August 2: GraphQL API Unavailable (13:30EST): Similar outcome as July 29, but shorter duration. This time, we deployed an update with a “benign Postgres migration” (there is no such thing as a benign migration) — all it did was add a single column. Unbeknownst to the deployer, we run recurring business analytics queries against that Postgres database that take upwards of 30 minutes to complete. This is ordinarily not that big of a deal; the Postgres server is beefy and the analytics queries don’t block writes. Unfortunately, the “benign Postgres migration”, like any DDL change, takes an exclusive lock on the database that does manage to conflict with the analytics query. The result: a hanging GraphQL API server. We reverted this change and restored the API server to good function within 15 minutes, and moved these analytics queries to an OLAP database.

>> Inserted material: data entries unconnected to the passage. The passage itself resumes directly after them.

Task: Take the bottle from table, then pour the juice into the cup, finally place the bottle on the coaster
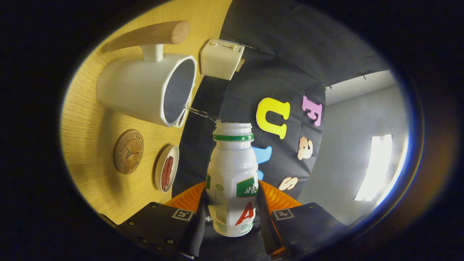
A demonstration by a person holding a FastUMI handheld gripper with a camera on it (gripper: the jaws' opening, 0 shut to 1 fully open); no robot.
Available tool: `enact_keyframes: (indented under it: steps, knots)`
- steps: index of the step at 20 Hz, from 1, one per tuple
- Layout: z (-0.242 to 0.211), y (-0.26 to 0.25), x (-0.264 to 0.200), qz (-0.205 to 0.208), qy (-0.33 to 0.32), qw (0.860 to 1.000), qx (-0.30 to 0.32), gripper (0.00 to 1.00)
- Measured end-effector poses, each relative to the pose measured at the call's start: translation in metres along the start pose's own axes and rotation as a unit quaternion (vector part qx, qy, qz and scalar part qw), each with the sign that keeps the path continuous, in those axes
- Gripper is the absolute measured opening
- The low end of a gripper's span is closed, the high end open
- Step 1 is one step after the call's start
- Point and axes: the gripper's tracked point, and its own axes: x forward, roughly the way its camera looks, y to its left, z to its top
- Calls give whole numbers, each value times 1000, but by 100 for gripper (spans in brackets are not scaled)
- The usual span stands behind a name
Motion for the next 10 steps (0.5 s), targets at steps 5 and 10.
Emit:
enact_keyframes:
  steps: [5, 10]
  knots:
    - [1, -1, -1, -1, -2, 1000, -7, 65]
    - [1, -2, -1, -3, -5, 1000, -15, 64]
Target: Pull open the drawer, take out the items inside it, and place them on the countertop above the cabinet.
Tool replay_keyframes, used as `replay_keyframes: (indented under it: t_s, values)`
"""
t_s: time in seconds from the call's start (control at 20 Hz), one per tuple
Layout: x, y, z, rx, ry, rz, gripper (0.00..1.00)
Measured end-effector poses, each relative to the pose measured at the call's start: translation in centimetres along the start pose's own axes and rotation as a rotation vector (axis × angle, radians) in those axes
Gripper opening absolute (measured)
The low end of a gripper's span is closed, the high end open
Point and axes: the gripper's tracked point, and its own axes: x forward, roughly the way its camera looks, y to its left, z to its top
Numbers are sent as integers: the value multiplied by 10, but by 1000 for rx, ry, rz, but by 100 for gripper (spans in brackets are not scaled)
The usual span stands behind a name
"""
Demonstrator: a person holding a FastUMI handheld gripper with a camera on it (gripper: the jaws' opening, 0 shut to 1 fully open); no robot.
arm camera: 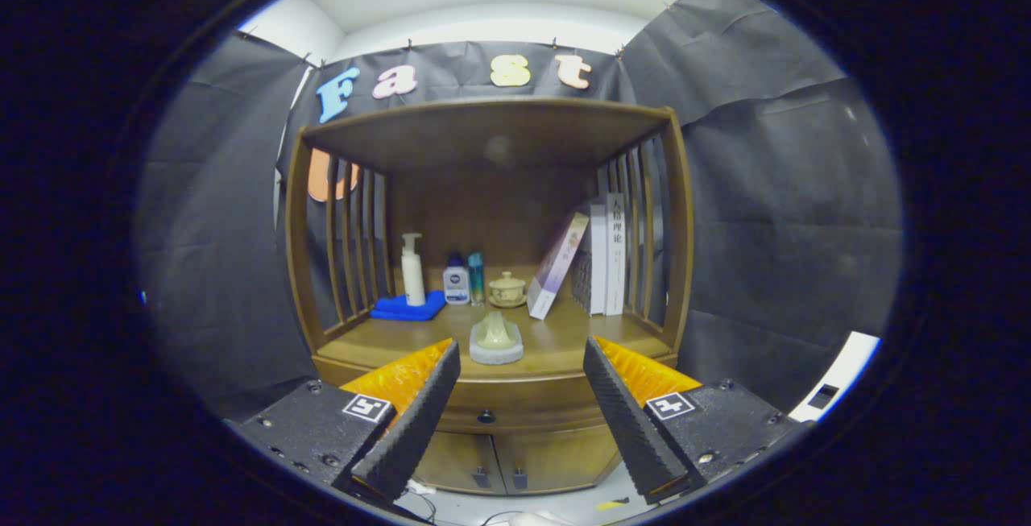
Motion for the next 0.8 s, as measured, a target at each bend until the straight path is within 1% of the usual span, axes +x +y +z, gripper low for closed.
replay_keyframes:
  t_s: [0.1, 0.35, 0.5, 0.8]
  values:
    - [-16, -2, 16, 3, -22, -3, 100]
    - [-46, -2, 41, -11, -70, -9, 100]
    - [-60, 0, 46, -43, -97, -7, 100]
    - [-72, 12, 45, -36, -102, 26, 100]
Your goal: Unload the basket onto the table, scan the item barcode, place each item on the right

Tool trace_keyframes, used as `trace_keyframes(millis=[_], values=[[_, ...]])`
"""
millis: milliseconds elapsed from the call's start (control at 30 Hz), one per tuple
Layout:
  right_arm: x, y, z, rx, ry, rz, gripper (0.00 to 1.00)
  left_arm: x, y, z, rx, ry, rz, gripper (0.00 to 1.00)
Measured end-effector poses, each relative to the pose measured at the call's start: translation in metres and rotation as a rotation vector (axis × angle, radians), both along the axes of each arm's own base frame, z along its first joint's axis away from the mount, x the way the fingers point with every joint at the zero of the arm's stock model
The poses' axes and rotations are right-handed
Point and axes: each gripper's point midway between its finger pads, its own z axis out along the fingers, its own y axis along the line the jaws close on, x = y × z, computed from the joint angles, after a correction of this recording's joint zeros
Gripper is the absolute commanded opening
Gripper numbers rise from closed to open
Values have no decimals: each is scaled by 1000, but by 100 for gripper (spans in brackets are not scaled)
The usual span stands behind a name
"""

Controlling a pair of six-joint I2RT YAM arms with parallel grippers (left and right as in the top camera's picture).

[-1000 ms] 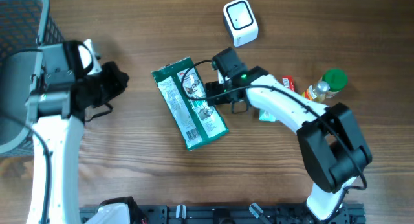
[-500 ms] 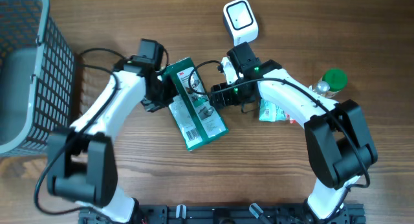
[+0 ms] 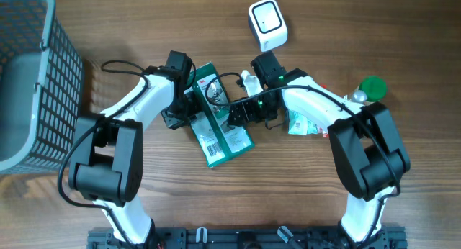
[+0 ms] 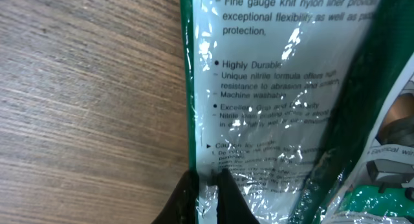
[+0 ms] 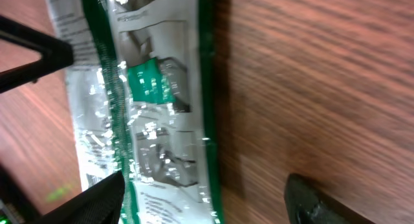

This Week In Infra Engineering
Akshit rolled out opt-in granular bandwidth billing. The new bandwidth billing scheme saves most of our customers money (especially if you make good use of our private networks, for instance by running highly utilized Postgres clusters), but, because it can end up costing a bit extra for users that don’t use private networks are are deploying in expensive regions (most notably India), it’s opt-in for existing customers. This work involved working through bugs with our upstream billing partner; Akshit has our sympathies. Akshit was also part of the response to the July 29 GQL outage, which meant they spent a chunk of this week reworking parts of our GQL server CI/CD system.
Steve got cross-connects deployed between Fly.io and Oracle Cloud, in order to accelerate object storage for our partners; objects stored off-network should no longer traverse the public Internet.
Andres and Matt improved synthetic monitoring (we built a new synthetic monitoring system a few weeks back), notably by creating and deploying new reference apps for us to measure. We have improved visibility into behavior we weren’t directly alerting on, like obviously-broken routing (think Asia->Europe->Asia). Synthetics surfaces some fly-proxy
bugs, which got fixed. We flirted with making synthetics a customer-visible feature and decided we hadn’t worked out the privacy issues yet.
Ben, Dusty, Steve and John continued migrating workloads from old servers to newly provisioned ones; this involved building out more migration tooling, fixing bugs in migration tooling, and wrestling with particularly persnickity physical servers in Asia. We are asked to relay the following: “Servers go out. Servers come in. We are thus ever trapped in samsara”. Ok then.
Peter rolled out fallback routing fleetwide. He writes it up better than I do, as usual. In addition to metrics-based fallback routing, we now have rule-based routing that takes known backbone topology issues into account. Peter also resolved the LVM2 metadata issues we talked about a few weeks ago, and is deep into debugging (very) sporadic TLS handshake time delays.
Kaz updated and simplified the public status page, which now does a better job of answering the most important question (is the problem my app, or something going wrong at Fly.io?).